Relationship Tables in Database: How it is normally stored

Table 1: Users

Id Name Phone

Table 2: Interests

Id Name
1 Movies
2 Soccer
3 Swimming
4 Running

Table 3: UsersInterests

UserId InterestId

 

Making Queries:

Query 1: Find all users whose interests are either swimming, running, soccer (one or all of them)?

One would query them as:

SELECT * FROM
users WHERE
Id IN (
  SELECT UserId FROM
  UsersInterests WHERE 
  InterestId IN (2, 3, 4)
)

Query 2: Find all users whose interests are swimming AND running AND soccer (All of them)?

Ans: One could query them as:

SELECT * FROM USERS
WHERE ID IN
(
  SELECT USERID FROM UsersInterests
  WHERE InterestId IN  (2, 3, 4)
  GROUP BY UserId
  HAVING COUNT(UserId) = 3
)

Improvement: Storing Interests as Powers of 2

If we decide to store InterestId’s as Powers of 2, then we can easily apply bitwise AND, OR operations as each of the interests Ids would be mutually exclusive to each other.

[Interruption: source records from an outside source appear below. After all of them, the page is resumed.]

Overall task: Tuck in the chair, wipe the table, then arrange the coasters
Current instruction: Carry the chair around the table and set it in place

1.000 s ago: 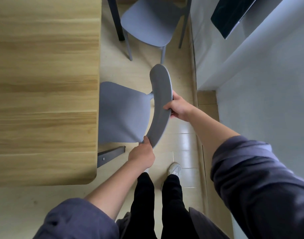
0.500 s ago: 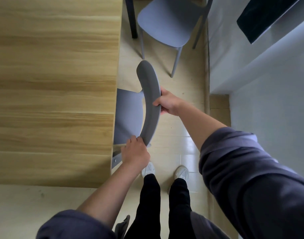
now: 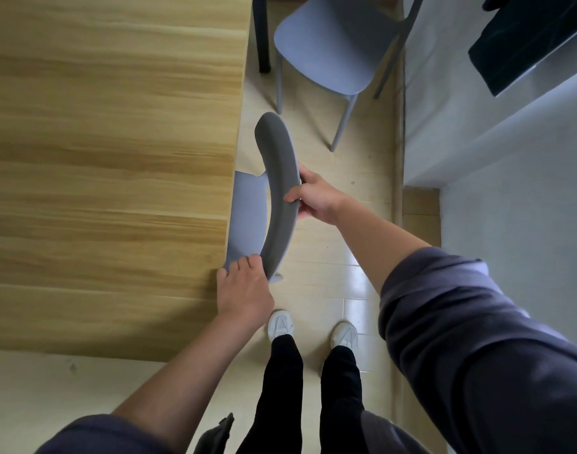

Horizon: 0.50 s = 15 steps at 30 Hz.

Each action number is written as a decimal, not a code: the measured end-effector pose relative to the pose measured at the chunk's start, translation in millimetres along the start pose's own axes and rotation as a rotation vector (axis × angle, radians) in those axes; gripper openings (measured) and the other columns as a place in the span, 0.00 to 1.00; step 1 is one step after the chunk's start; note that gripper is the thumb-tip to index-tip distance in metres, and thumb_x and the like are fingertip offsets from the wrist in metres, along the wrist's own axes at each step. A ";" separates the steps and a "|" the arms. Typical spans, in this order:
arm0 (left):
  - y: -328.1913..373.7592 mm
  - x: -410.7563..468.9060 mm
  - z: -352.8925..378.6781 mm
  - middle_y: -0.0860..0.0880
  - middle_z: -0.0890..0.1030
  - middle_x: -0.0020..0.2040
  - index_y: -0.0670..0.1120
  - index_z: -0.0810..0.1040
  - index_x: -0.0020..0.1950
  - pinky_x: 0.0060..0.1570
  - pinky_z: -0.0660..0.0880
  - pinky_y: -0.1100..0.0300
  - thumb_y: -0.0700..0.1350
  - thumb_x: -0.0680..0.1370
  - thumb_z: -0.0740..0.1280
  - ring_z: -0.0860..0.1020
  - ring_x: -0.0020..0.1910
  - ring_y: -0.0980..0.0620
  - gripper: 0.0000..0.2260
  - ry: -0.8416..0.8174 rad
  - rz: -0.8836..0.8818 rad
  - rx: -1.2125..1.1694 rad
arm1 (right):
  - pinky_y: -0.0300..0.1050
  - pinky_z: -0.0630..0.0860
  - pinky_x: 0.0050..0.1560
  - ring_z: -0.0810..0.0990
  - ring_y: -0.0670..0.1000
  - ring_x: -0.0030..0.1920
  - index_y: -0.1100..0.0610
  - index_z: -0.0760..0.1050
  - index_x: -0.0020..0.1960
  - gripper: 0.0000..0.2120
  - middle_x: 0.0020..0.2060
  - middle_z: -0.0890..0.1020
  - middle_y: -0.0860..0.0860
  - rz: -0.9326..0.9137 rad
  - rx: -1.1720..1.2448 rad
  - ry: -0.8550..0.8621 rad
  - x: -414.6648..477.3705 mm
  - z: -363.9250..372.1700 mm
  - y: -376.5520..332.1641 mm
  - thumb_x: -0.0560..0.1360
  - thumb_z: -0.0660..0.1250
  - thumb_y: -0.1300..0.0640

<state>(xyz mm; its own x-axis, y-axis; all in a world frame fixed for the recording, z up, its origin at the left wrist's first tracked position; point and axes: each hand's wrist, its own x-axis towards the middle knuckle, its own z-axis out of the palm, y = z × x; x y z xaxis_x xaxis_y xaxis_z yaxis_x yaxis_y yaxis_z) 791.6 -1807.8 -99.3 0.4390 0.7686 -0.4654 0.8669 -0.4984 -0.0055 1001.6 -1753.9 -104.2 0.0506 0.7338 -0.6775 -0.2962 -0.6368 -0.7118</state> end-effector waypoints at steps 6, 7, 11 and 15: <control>-4.8 2.9 -3.7 0.49 0.72 0.54 0.47 0.65 0.57 0.51 0.62 0.55 0.45 0.74 0.61 0.71 0.54 0.49 0.12 -0.045 0.065 0.151 | 0.49 0.81 0.40 0.84 0.51 0.40 0.45 0.68 0.71 0.33 0.50 0.80 0.52 0.000 0.056 -0.017 5.8 1.8 9.5 0.73 0.60 0.73; -7.5 2.5 -3.7 0.49 0.72 0.55 0.47 0.66 0.58 0.52 0.62 0.55 0.45 0.75 0.60 0.71 0.54 0.49 0.13 -0.055 0.064 0.176 | 0.49 0.81 0.41 0.84 0.51 0.41 0.45 0.68 0.71 0.34 0.49 0.81 0.52 0.000 0.071 -0.025 5.9 3.8 12.1 0.73 0.60 0.73; -18.6 0.8 -6.1 0.49 0.72 0.54 0.48 0.67 0.57 0.52 0.62 0.54 0.45 0.73 0.59 0.71 0.53 0.49 0.13 -0.064 0.088 0.236 | 0.50 0.81 0.42 0.84 0.52 0.42 0.45 0.67 0.72 0.35 0.50 0.81 0.52 -0.015 0.091 -0.035 8.9 12.6 17.7 0.72 0.61 0.73; -26.7 -0.8 -10.1 0.48 0.70 0.50 0.49 0.68 0.53 0.47 0.60 0.53 0.42 0.72 0.59 0.70 0.48 0.47 0.10 -0.001 0.188 0.281 | 0.50 0.81 0.41 0.84 0.51 0.38 0.45 0.69 0.71 0.34 0.45 0.82 0.50 -0.019 0.090 -0.024 11.9 17.5 19.4 0.72 0.61 0.73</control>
<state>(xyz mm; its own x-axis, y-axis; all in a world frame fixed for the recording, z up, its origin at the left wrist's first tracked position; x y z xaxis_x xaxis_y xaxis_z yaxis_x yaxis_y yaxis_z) 770.5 -1791.0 -89.9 0.5846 0.6523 -0.4824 0.6718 -0.7226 -0.1630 979.8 -1753.5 -122.8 0.0347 0.7515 -0.6588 -0.3796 -0.5999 -0.7043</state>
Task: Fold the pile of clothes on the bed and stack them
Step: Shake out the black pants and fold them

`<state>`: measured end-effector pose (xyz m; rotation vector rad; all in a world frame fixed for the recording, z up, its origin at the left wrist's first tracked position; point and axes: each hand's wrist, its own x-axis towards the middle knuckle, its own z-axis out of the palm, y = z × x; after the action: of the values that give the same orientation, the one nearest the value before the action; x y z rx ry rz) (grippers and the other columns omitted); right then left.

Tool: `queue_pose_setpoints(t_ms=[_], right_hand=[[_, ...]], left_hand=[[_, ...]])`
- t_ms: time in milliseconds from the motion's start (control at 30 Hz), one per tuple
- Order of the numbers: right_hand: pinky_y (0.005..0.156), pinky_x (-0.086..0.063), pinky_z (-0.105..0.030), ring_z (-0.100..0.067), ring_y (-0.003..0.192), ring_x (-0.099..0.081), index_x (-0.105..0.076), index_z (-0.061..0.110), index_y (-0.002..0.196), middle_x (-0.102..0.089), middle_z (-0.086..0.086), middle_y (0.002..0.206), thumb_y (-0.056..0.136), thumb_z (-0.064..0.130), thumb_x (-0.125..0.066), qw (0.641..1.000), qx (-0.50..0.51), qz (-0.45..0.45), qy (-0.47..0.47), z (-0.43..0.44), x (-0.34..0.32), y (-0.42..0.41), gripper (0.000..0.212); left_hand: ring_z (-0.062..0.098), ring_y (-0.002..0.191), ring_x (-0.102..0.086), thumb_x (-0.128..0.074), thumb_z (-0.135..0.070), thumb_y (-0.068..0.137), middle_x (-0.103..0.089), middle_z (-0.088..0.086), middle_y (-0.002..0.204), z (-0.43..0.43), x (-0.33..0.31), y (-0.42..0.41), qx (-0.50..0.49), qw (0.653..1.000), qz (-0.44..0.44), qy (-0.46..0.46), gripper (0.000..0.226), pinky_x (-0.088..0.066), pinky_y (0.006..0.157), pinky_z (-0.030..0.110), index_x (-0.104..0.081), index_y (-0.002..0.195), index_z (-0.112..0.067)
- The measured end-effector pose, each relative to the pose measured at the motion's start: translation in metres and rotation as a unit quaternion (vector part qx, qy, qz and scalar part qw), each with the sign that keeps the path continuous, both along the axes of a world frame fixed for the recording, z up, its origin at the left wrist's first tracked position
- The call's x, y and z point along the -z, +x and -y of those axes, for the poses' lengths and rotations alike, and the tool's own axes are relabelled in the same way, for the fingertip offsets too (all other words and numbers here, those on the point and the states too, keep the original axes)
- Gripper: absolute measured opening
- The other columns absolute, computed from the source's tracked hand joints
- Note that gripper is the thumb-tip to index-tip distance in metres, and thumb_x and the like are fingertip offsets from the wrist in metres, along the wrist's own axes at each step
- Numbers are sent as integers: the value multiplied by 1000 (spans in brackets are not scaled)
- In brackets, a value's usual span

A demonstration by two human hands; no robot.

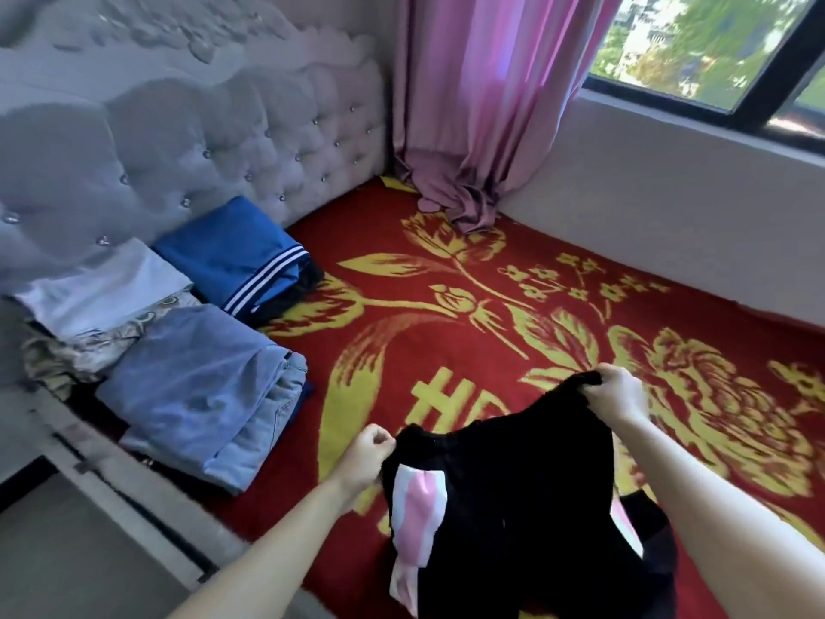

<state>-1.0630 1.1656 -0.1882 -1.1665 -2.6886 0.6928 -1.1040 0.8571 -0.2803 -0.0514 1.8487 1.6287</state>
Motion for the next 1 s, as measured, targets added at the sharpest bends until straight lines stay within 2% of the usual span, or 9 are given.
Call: queue_pose_setpoints(t_ms=[67, 167, 300, 367, 467, 567, 633, 800, 1000], right_hand=[[84, -43, -34, -34, 101, -56, -61, 7, 111, -58, -18, 114, 90, 12, -54, 994, -22, -102, 6, 27, -26, -57, 23], [102, -29, -23, -23, 129, -38, -33, 18, 143, -29, -12, 145, 94, 12, -52, 970, -78, -210, -91, 71, -68, -139, 53], [99, -26, -19, -16, 131, -32, -22, 25, 147, -13, -8, 153, 94, 15, -51, 975, -136, -125, -120, 106, -48, -177, 62], [100, -25, -20, -17, 132, -32, -26, 23, 146, -14, -10, 153, 94, 16, -51, 982, -137, -49, -117, 113, -2, -156, 58], [102, -30, -25, -25, 133, -35, -33, 17, 143, -29, -16, 146, 92, 18, -51, 982, -44, 93, -160, 112, 73, -89, 54], [73, -43, -26, -27, 98, -59, -45, 6, 133, -57, -16, 117, 89, 12, -53, 955, 71, 201, -206, 103, 126, -13, 46], [55, -39, -22, -25, 78, -61, -55, 4, 120, -61, -12, 95, 86, 11, -52, 942, 109, 230, -219, 94, 143, 25, 35], [81, -45, -29, -28, 109, -58, -51, 7, 130, -55, -16, 128, 86, 17, -53, 932, 153, 267, -192, 74, 163, 72, 45], [94, -40, -29, -27, 122, -47, -44, 15, 134, -44, -13, 135, 90, 22, -48, 918, 151, 296, -215, 70, 181, 108, 45]], left_hand=[[13, 60, -42, -41, -7, 98, -45, 3, 67, 13, -16, -52, -110, 992, -16, 64, 25, -33, 55, 25, -44, 75, -12], [15, 69, -45, -40, -6, 97, -48, 3, 74, 44, -40, -145, -297, 946, -52, 118, 24, -37, 60, 28, -47, 76, -15], [25, 91, -51, -43, -19, 95, -53, 7, 92, 82, -13, -233, -379, 920, -88, 33, 11, -46, 79, 37, -50, 102, -13], [27, 112, -48, -42, -34, 96, -49, 8, 116, 90, 24, -235, -331, 939, -54, -76, 44, -41, 97, 42, -38, 133, -11], [30, 130, -39, -44, -58, 87, -40, 6, 140, 93, 82, -194, -212, 950, -19, -227, 75, -31, 107, 45, -24, 145, -14], [30, 136, -31, -50, -27, 94, -29, 15, 150, 81, 109, -147, -127, 965, 47, -224, 65, -26, 111, 41, -18, 147, -8], [32, 131, -36, -46, -12, 93, -35, 21, 144, 67, 116, -128, -70, 968, 62, -234, 57, -29, 106, 38, -23, 144, -3], [29, 136, -30, -48, -13, 94, -29, 18, 149, 28, 110, -115, 41, 969, 30, -242, 57, -25, 109, 35, -23, 146, -6], [30, 132, -37, -50, -18, 94, -34, 20, 144, -20, 104, -90, 148, 950, -10, -273, 57, -31, 108, 38, -27, 145, -11]])
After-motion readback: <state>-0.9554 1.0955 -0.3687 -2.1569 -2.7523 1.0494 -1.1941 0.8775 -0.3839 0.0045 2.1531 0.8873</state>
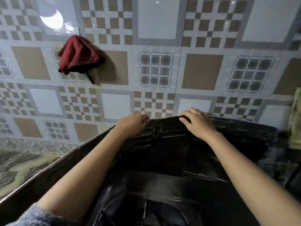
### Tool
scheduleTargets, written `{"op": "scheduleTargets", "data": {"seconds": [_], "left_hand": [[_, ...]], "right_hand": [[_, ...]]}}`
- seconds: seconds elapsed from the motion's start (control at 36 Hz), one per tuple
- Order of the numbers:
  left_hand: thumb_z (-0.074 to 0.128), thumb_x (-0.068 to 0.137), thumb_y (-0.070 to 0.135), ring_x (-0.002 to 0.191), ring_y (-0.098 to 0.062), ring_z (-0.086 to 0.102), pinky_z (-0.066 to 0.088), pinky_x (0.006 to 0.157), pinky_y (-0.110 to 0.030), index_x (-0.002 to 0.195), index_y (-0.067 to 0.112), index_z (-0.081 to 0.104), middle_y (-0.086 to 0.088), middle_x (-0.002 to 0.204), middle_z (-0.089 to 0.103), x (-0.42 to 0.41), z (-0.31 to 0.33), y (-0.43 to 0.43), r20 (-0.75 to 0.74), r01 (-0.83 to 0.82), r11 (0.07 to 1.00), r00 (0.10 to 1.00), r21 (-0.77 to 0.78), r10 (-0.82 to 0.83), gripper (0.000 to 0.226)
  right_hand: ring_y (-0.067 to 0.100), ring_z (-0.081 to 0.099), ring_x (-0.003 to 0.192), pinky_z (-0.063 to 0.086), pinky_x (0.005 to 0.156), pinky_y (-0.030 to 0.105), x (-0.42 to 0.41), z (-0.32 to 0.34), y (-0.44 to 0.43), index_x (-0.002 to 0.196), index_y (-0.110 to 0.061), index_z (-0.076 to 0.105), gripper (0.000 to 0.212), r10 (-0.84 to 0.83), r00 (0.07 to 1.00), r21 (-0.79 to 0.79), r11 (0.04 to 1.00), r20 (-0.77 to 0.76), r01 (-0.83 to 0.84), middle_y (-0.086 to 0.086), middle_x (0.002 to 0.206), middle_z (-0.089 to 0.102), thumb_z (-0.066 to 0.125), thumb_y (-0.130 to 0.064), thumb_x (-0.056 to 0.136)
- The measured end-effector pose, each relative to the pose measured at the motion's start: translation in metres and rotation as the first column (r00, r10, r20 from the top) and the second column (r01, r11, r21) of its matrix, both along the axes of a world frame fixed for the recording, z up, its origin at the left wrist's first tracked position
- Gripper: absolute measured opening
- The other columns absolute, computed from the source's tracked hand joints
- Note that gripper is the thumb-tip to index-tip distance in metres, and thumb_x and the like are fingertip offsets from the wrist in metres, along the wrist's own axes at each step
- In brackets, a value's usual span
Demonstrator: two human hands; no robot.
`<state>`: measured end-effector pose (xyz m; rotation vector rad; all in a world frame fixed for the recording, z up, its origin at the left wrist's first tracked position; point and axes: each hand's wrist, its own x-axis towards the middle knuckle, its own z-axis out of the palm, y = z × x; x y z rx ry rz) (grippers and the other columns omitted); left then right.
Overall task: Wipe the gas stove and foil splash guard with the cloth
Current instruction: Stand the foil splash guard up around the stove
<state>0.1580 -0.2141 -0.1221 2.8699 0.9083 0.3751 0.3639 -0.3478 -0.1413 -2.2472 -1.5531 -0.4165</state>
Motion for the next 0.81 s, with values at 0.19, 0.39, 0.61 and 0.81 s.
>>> {"op": "scheduleTargets", "data": {"seconds": [0.19, 0.39, 0.61, 0.81], "left_hand": [[0.034, 0.099, 0.032, 0.097, -0.030, 0.060, 0.050, 0.081, -0.040, 0.117, 0.020, 0.055, -0.010, 0.109, 0.065, 0.003, -0.004, 0.003, -0.004, -0.003, 1.000, 1.000, 0.014, 0.003, 0.031], [0.034, 0.099, 0.031, 0.100, -0.030, 0.059, 0.049, 0.083, -0.040, 0.120, 0.020, 0.054, -0.010, 0.113, 0.064, 0.002, -0.003, 0.001, -0.011, -0.005, 1.000, 1.000, 0.007, 0.005, 0.031], [0.034, 0.099, 0.030, 0.096, -0.029, 0.059, 0.045, 0.078, -0.036, 0.119, 0.019, 0.055, -0.010, 0.111, 0.064, 0.001, -0.002, 0.000, 0.006, -0.010, 1.000, 1.000, 0.008, 0.010, 0.030], [0.036, 0.099, 0.030, 0.095, -0.027, 0.059, 0.049, 0.086, -0.042, 0.119, 0.022, 0.055, -0.009, 0.113, 0.064, 0.001, -0.002, 0.003, 0.015, 0.004, 0.999, 1.000, -0.050, -0.003, 0.030]], "right_hand": [[0.021, 0.053, 0.104, 0.033, 0.088, 0.037, 0.012, -0.002, -0.006, 0.105, -0.022, 0.056, 0.025, -0.031, 0.998, -0.021, 0.999, -0.046, 0.030, -0.004, 0.110, 0.059, 0.037, -0.036, 0.097], [0.022, 0.054, 0.093, 0.027, 0.079, 0.036, 0.013, -0.007, -0.006, 0.090, -0.018, 0.052, 0.026, -0.028, 0.996, -0.006, 1.000, -0.090, 0.027, -0.004, 0.094, 0.060, 0.032, -0.034, 0.098], [0.019, 0.052, 0.086, 0.026, 0.081, 0.036, 0.012, -0.005, -0.014, 0.088, -0.016, 0.051, 0.026, 0.030, 0.993, 0.006, 1.000, -0.110, -0.029, -0.003, 0.087, 0.060, 0.033, -0.032, 0.098], [0.018, 0.050, 0.088, 0.027, 0.088, 0.039, 0.016, -0.004, -0.024, 0.089, -0.023, 0.050, 0.021, 0.063, 0.988, -0.018, 0.998, -0.139, -0.066, -0.001, 0.086, 0.060, 0.034, -0.035, 0.098]]}}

So, we add another field in UsersTable (sort of Cached) called UserInterests as follows:

Table 1: Users

Id Name Phone UserInterests

Table 2: Interests [Id’s stored as Powers of 2], also I added another column in it’s bit representation

Id Name Bit Representation [not added in DB]
1 Movies 00001
2 Travelling 00010
4 Soccer 00100
8 Swimming 01000
16 Running 10000

Thus, for the following interest combinations, UsersInterests in Users Table could be stored as:

5  // = Movies and Soccer = Bitwise (1 | 4)
13 // = Movies and Swimming and  Soccer  = Bitwise (1 | 4 | 8)

Making the same Queries now:

Now that we have UserInterests already pre-cached/stored in Users Table, we can do the same queries easily

Query 1: Find all users whose interests are either swimming, running, soccer (one or all of them)?

Ans: One could query them as:

SELECT * FROM users 
WHERE (UserInterests & 28) != 0  // 28 = (4 | 8 | 16)

Query 2: Find all users whose interests are swimming AND running AND soccer (All of them)?

Ans: One could query them as:

SELECT * FROM USERS
WHERE UserInterests = 28

No more nested inner queries. It all happens in one shot!

Conclusions & Limitations

This approach has the major limitation of being able to store a maximum of 32 types of multi-valued attributes or 64 (if bigint) is used.

I still need to do benchmarking to see how much of a performance improvements it offers.